- **Exercise prompt**: Which lines hold the string "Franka"? Copy each of them from the material below.
==================================================
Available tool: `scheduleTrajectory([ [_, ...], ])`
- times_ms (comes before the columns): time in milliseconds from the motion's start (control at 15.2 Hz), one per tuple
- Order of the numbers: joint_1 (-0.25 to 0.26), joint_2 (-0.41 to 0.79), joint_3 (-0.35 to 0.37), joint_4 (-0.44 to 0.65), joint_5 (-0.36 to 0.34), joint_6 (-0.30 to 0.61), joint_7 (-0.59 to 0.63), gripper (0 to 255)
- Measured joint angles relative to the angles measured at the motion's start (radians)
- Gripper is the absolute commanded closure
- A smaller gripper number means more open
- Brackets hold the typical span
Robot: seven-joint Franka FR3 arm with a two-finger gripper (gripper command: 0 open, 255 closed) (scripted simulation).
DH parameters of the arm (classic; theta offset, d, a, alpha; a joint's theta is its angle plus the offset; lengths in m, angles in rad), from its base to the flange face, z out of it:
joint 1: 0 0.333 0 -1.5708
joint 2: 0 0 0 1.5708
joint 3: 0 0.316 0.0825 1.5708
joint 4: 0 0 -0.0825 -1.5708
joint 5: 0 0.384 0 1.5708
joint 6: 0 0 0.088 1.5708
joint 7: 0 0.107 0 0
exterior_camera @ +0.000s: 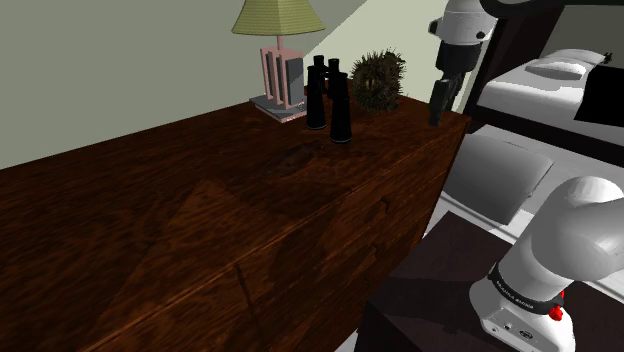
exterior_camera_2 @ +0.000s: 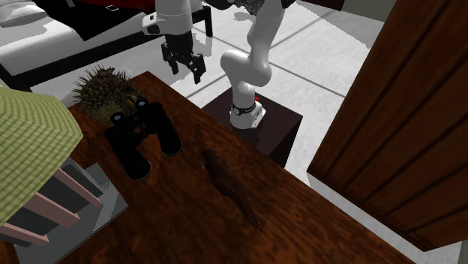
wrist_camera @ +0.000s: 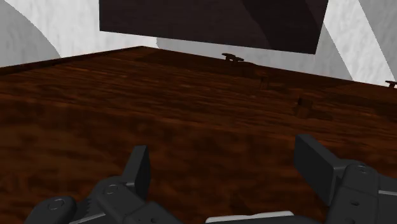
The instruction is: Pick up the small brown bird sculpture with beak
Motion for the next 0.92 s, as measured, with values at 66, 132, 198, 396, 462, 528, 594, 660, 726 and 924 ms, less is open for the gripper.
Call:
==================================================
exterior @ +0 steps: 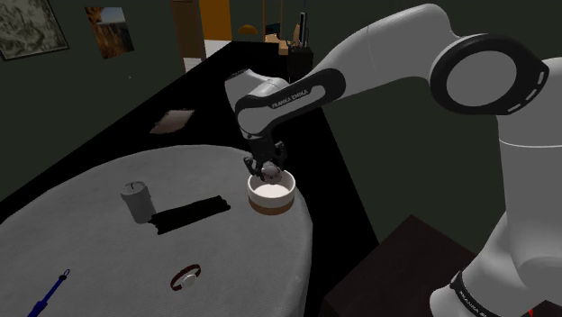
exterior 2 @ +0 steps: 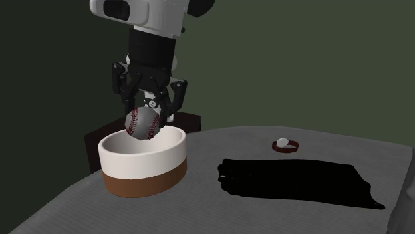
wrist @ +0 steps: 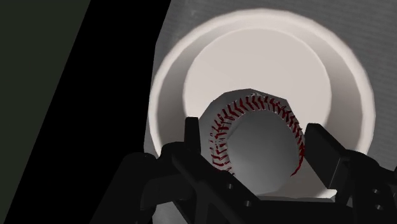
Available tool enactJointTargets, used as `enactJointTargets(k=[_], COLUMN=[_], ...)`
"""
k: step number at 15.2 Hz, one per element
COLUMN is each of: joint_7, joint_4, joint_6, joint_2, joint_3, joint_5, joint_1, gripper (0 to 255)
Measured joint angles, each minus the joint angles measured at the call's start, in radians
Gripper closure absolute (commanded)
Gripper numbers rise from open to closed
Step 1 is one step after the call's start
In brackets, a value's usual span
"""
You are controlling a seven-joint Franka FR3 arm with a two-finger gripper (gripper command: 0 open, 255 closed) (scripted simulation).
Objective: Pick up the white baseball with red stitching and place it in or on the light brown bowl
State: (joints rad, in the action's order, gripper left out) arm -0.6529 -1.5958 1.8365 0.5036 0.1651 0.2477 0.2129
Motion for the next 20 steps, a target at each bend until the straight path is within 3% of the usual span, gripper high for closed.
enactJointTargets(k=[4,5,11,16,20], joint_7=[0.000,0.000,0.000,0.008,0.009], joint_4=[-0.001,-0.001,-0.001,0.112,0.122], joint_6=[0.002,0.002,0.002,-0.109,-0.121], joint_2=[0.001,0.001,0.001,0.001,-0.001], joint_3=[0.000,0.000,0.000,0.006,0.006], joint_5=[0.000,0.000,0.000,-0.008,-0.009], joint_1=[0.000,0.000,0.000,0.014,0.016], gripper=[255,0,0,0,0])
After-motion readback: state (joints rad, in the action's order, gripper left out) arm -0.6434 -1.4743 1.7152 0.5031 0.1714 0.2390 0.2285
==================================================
- **Output of the task**:
Robot: seven-joint Franka FR3 arm with a two-finger gripper (gripper command: 0 open, 255 closed) (scripted simulation).
You are controlling a seven-joint Franka FR3 arm with a two-finger gripper (gripper command: 0 open, 255 closed) (scripted simulation).

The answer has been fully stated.